Search code examples
algorithmpuzzle

Find the smallest set of overlapping jobs


A friend gave me a puzzle that he says can be solved in better than O(n^3) time.

Given a set of n jobs that each have a set start time and end time (overlaps are very possible), find the smallest subset that for every job either includes that job or includes a job that has overlap with that job.

I'm pretty sure that the optimal solution is to pick the job with the most unmarked overlap, add it to the solution set, then mark it, and its overlap. And repeat until all jobs are marked.
Figuring out which job has the most unmarked overlappers is a simple adjacency matrix (O(n^2)), and this has to be redone every time a job is selected, in order to update the marks, making it O(n^3).

Is there a better solution?


Solution

  • Let A be the set of jobs which we haven't overlapped yet.

    1. Find the job x in A which has the minimal end time (t).
    2. From all jobs whose start time is less than t: pick the job j with the maximum end time.
    3. Add j to the output set.
    4. Remove all jobs which overlap j from A.
    5. Repeat 1-4 until A is empty.

    A simple implementation will run in O(n^2). Using interval trees it's probably possible to solve in O(n*logn).

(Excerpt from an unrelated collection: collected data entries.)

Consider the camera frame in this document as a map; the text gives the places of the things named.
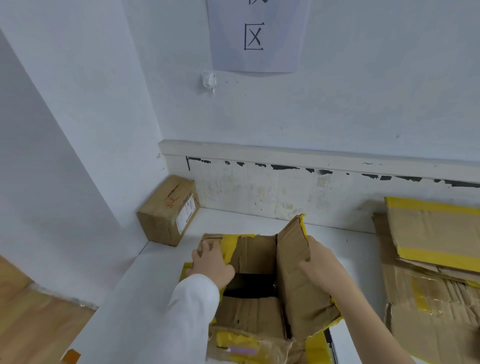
white table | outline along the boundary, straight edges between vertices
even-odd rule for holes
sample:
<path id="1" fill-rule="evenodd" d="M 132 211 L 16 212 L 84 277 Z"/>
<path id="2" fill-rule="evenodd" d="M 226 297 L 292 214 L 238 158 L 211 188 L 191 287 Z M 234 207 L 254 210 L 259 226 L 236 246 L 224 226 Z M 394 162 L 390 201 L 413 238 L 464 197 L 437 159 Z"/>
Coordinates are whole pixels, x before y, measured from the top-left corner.
<path id="1" fill-rule="evenodd" d="M 192 249 L 203 233 L 274 235 L 286 224 L 273 218 L 202 208 L 177 247 L 150 242 L 70 346 L 81 354 L 78 364 L 134 362 L 168 305 L 183 263 L 191 260 Z M 383 317 L 386 298 L 375 235 L 316 225 L 306 228 L 309 235 L 333 250 Z M 345 322 L 330 331 L 340 364 L 360 364 Z"/>

peeling paint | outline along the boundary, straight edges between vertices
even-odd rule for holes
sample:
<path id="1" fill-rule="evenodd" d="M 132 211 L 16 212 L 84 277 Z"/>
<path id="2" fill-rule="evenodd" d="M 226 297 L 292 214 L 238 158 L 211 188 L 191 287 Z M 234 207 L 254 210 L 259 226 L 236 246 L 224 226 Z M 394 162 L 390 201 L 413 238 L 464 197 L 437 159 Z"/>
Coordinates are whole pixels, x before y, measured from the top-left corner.
<path id="1" fill-rule="evenodd" d="M 197 158 L 197 157 L 187 157 L 187 160 L 189 160 L 189 159 L 190 159 L 190 160 L 199 160 L 199 161 L 201 161 L 201 162 L 203 162 L 203 163 L 211 163 L 211 161 L 209 161 L 209 160 L 201 159 L 201 158 Z"/>
<path id="2" fill-rule="evenodd" d="M 461 182 L 461 181 L 445 180 L 445 184 L 450 184 L 450 185 L 452 185 L 452 187 L 473 187 L 473 188 L 480 188 L 480 183 L 470 183 L 470 182 Z"/>
<path id="3" fill-rule="evenodd" d="M 374 180 L 378 178 L 378 174 L 364 174 L 364 173 L 362 173 L 361 175 L 365 176 L 365 177 L 372 178 Z"/>
<path id="4" fill-rule="evenodd" d="M 299 170 L 300 169 L 298 167 L 280 166 L 278 164 L 272 164 L 271 166 L 272 166 L 273 170 Z"/>
<path id="5" fill-rule="evenodd" d="M 409 177 L 409 176 L 395 176 L 397 178 L 401 178 L 403 180 L 406 180 L 406 181 L 415 181 L 415 182 L 420 182 L 421 181 L 421 177 Z"/>

bare forearm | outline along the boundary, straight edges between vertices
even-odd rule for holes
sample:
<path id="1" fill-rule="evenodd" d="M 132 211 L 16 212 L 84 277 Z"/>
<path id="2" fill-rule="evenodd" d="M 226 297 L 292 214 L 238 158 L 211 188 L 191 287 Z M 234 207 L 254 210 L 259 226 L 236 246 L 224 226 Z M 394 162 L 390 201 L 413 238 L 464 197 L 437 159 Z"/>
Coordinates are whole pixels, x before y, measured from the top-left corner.
<path id="1" fill-rule="evenodd" d="M 415 364 L 350 277 L 335 299 L 363 364 Z"/>

white sleeve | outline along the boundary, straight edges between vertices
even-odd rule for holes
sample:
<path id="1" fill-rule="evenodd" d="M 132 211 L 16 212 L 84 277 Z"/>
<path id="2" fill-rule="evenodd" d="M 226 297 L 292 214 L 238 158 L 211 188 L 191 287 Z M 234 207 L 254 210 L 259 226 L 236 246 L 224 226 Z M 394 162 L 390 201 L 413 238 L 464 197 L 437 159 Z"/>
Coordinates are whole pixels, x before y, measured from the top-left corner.
<path id="1" fill-rule="evenodd" d="M 219 300 L 217 286 L 202 274 L 180 282 L 173 291 L 161 326 L 137 364 L 204 364 L 208 325 Z"/>

hand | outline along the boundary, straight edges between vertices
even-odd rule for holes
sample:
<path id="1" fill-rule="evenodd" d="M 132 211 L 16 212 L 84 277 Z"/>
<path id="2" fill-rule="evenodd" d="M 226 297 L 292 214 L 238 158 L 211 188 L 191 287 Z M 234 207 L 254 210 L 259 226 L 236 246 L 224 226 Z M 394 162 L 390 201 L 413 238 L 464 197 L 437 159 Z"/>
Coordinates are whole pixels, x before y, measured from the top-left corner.
<path id="1" fill-rule="evenodd" d="M 210 278 L 219 290 L 226 287 L 233 279 L 235 269 L 223 261 L 220 244 L 215 241 L 210 250 L 210 246 L 204 240 L 202 241 L 202 248 L 202 256 L 198 254 L 198 249 L 192 251 L 193 266 L 187 270 L 187 276 L 203 274 Z"/>
<path id="2" fill-rule="evenodd" d="M 338 261 L 331 249 L 313 237 L 308 237 L 310 262 L 300 262 L 300 269 L 310 281 L 335 299 L 353 283 L 348 272 Z"/>

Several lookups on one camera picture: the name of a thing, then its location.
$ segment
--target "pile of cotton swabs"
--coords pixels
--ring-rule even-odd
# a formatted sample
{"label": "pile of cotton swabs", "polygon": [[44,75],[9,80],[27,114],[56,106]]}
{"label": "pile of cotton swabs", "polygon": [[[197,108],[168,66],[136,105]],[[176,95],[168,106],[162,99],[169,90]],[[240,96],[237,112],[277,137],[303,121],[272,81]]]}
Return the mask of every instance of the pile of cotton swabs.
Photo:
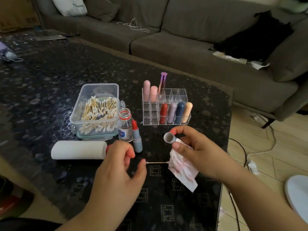
{"label": "pile of cotton swabs", "polygon": [[[99,100],[95,96],[86,102],[81,120],[93,121],[93,120],[107,120],[115,118],[117,115],[117,98],[107,97],[103,100]],[[109,122],[94,122],[83,124],[80,131],[84,134],[88,134],[95,129],[95,132],[102,131],[109,132],[116,128],[116,120]]]}

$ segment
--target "blue label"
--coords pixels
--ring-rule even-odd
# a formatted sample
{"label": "blue label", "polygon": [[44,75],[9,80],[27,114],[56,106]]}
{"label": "blue label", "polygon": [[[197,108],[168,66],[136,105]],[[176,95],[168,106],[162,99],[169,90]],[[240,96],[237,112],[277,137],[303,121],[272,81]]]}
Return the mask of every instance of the blue label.
{"label": "blue label", "polygon": [[124,137],[125,137],[125,132],[119,130],[119,136],[120,136],[121,138],[124,138]]}

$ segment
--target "clear bottle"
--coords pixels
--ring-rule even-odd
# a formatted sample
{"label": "clear bottle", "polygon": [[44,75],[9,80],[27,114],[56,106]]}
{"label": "clear bottle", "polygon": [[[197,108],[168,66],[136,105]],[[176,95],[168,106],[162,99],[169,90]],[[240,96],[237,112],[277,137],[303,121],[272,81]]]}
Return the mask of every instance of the clear bottle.
{"label": "clear bottle", "polygon": [[133,140],[132,115],[128,108],[120,109],[118,126],[119,139],[125,142]]}

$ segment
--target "table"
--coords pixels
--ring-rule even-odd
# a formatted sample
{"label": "table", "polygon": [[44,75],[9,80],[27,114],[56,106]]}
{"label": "table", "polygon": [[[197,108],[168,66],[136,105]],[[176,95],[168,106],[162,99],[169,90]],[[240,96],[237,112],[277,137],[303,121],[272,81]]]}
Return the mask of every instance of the table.
{"label": "table", "polygon": [[[141,88],[148,79],[159,84],[168,72],[168,88],[185,88],[194,104],[189,125],[227,150],[233,90],[142,63],[131,55],[108,53],[89,42],[37,42],[33,36],[54,32],[26,32],[0,37],[23,62],[0,63],[0,155],[36,186],[70,219],[89,199],[99,160],[52,160],[59,140],[78,140],[71,133],[70,115],[86,83],[117,83],[135,120],[142,121]],[[169,160],[171,146],[163,140],[171,126],[139,124],[143,152],[131,161],[132,176],[141,158]],[[118,230],[216,230],[221,183],[196,177],[191,193],[167,165],[148,165],[141,193]]]}

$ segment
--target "person's left hand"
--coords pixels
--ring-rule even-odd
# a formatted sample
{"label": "person's left hand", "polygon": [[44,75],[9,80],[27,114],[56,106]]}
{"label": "person's left hand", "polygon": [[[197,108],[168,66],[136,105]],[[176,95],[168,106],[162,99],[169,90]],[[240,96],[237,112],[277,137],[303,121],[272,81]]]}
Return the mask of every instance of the person's left hand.
{"label": "person's left hand", "polygon": [[147,175],[145,159],[133,178],[126,173],[135,157],[131,144],[117,140],[97,169],[89,202],[81,218],[87,230],[114,231],[136,201]]}

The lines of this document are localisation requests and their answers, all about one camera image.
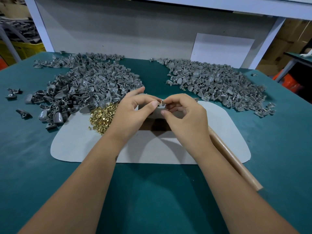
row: green table mat
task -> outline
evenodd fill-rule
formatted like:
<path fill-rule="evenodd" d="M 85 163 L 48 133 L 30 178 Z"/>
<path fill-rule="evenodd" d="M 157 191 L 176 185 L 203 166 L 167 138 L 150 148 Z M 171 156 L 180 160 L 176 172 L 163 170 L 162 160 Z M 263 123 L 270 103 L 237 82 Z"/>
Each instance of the green table mat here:
<path fill-rule="evenodd" d="M 0 227 L 16 233 L 77 168 L 78 163 L 55 160 L 50 145 L 57 132 L 45 130 L 37 105 L 24 97 L 45 89 L 55 74 L 68 69 L 32 67 L 40 53 L 0 71 Z M 123 59 L 139 74 L 146 93 L 160 98 L 187 93 L 169 86 L 168 69 L 157 62 Z M 301 234 L 312 229 L 312 106 L 258 71 L 246 72 L 267 87 L 267 101 L 276 114 L 259 118 L 253 111 L 227 108 L 251 151 L 245 166 L 263 185 L 260 195 Z M 4 97 L 7 88 L 24 91 L 16 101 Z M 34 118 L 21 119 L 24 109 Z M 103 206 L 97 233 L 228 233 L 216 202 L 197 165 L 117 164 Z"/>

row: white paper sheet
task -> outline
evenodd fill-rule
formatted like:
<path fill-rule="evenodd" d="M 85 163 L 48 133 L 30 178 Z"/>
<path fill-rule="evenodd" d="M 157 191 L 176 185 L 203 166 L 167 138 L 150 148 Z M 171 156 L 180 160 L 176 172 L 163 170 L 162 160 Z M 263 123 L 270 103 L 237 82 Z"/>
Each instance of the white paper sheet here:
<path fill-rule="evenodd" d="M 197 33 L 191 60 L 240 68 L 254 41 L 254 39 Z"/>
<path fill-rule="evenodd" d="M 210 102 L 200 101 L 207 110 L 210 127 L 244 163 L 251 158 L 249 148 L 227 112 Z M 101 135 L 89 130 L 90 114 L 77 112 L 69 117 L 55 136 L 51 155 L 62 161 L 82 162 Z M 196 164 L 172 131 L 138 131 L 121 150 L 120 163 Z"/>

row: hand
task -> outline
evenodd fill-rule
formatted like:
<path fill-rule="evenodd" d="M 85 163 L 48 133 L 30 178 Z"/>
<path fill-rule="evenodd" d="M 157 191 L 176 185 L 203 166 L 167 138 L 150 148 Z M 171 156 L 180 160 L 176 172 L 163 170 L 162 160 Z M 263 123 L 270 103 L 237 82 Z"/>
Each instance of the hand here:
<path fill-rule="evenodd" d="M 196 160 L 207 154 L 207 149 L 213 146 L 208 130 L 206 110 L 187 94 L 171 95 L 163 101 L 167 110 L 161 114 L 166 119 L 172 132 L 186 151 Z M 175 117 L 172 112 L 185 114 L 183 119 Z"/>
<path fill-rule="evenodd" d="M 105 135 L 120 141 L 124 146 L 128 140 L 140 129 L 145 119 L 156 109 L 161 102 L 160 98 L 142 94 L 145 87 L 130 91 L 119 103 L 111 125 Z M 140 104 L 146 104 L 135 111 Z"/>

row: right hand
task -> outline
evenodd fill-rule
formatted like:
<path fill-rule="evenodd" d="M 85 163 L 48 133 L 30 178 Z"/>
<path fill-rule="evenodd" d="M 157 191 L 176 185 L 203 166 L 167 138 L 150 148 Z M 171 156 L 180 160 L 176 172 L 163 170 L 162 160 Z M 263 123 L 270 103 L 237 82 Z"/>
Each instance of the right hand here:
<path fill-rule="evenodd" d="M 206 110 L 187 94 L 174 94 L 163 102 L 168 111 L 162 110 L 161 114 L 181 145 L 195 160 L 206 155 L 207 150 L 213 146 Z M 172 114 L 175 111 L 183 112 L 183 119 L 175 117 Z"/>

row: wall
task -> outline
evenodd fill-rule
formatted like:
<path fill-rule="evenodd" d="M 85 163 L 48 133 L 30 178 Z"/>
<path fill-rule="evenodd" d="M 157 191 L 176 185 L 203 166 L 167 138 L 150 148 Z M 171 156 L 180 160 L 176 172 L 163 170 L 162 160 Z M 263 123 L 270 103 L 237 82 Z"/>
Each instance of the wall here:
<path fill-rule="evenodd" d="M 255 39 L 244 68 L 250 66 L 276 20 L 125 0 L 35 1 L 55 51 L 190 58 L 199 32 Z"/>

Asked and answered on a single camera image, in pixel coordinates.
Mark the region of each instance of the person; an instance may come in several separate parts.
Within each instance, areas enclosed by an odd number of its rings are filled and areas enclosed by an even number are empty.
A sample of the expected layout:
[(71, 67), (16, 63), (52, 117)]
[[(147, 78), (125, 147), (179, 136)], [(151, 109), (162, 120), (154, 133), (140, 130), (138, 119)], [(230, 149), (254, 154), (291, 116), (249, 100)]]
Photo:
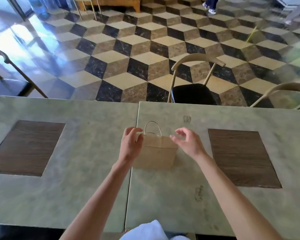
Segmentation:
[(216, 5), (219, 0), (206, 0), (202, 6), (204, 8), (209, 8), (208, 12), (211, 14), (216, 14)]
[[(141, 128), (130, 127), (124, 130), (118, 161), (96, 192), (88, 200), (73, 222), (68, 226), (60, 240), (95, 240), (100, 239), (111, 208), (119, 189), (139, 155), (143, 134)], [(202, 170), (238, 240), (282, 240), (272, 225), (258, 212), (252, 203), (218, 168), (215, 161), (207, 154), (200, 137), (187, 128), (179, 128), (170, 138), (186, 154), (192, 157)], [(141, 224), (121, 237), (121, 240), (167, 240), (157, 220)], [(172, 240), (189, 240), (185, 236), (173, 236)]]

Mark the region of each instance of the brown placemat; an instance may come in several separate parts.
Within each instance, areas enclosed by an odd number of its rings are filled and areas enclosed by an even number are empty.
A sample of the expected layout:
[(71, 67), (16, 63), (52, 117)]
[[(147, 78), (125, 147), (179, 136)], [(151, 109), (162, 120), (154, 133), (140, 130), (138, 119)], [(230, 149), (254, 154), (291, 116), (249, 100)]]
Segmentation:
[(208, 129), (218, 167), (237, 186), (282, 188), (257, 131)]
[(64, 126), (17, 121), (0, 144), (0, 173), (41, 176)]

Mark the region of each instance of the geometric patterned floor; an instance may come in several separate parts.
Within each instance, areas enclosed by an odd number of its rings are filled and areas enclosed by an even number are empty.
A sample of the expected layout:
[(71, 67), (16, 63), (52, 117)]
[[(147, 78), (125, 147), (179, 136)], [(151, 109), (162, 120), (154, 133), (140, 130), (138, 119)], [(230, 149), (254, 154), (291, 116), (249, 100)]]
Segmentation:
[[(219, 0), (216, 15), (204, 0), (141, 1), (141, 13), (103, 7), (98, 20), (91, 11), (81, 20), (63, 9), (45, 20), (32, 16), (0, 34), (0, 49), (50, 98), (165, 102), (171, 67), (197, 52), (226, 63), (207, 84), (220, 105), (250, 106), (276, 84), (300, 81), (300, 17), (284, 24), (272, 0)], [(16, 45), (7, 47), (2, 37)], [(211, 66), (180, 65), (175, 85), (202, 83)], [(2, 60), (0, 72), (15, 75)]]

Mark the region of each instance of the forearm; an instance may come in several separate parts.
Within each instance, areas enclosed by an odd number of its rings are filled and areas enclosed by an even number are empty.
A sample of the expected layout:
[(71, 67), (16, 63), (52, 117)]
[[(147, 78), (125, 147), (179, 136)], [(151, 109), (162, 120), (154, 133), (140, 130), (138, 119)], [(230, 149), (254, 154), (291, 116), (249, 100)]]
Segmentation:
[(130, 165), (116, 162), (60, 240), (100, 239)]
[(282, 239), (215, 161), (202, 154), (196, 158), (238, 240)]

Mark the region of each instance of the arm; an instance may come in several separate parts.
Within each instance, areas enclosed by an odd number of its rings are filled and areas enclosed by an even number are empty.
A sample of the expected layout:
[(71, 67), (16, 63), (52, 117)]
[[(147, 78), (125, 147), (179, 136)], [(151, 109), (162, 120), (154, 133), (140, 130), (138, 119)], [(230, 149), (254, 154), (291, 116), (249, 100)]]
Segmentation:
[(238, 240), (282, 240), (273, 226), (259, 213), (207, 154), (200, 137), (187, 128), (176, 133), (185, 140), (170, 136), (172, 141), (192, 157), (201, 168)]
[(142, 129), (134, 127), (124, 130), (118, 161), (65, 230), (60, 240), (100, 239), (122, 182), (131, 168), (133, 160), (141, 151), (143, 134), (140, 134), (136, 141), (136, 133), (141, 131)]

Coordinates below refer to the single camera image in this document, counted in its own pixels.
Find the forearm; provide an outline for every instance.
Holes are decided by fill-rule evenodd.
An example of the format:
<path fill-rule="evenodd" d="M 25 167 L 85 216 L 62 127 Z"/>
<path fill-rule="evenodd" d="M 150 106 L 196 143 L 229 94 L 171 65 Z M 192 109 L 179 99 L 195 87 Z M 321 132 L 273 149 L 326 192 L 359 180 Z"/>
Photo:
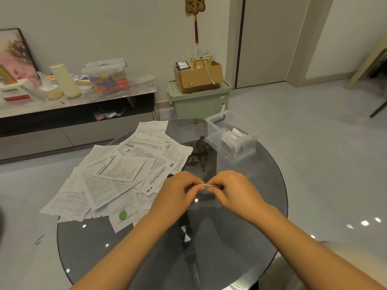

    The basic idea behind why it's an optimal solution (not a formal proof): We have to pick one job whose start time is less than t, so that x will be overlapped. If we let S be the set of all jobs whose start time is less than t, it can be shown that j will overlap the same jobs as any job in S, plus possibly more. Since we have to pick one job in S, the best choice is j. We can use this idea to form a proof by induction on the number of jobs.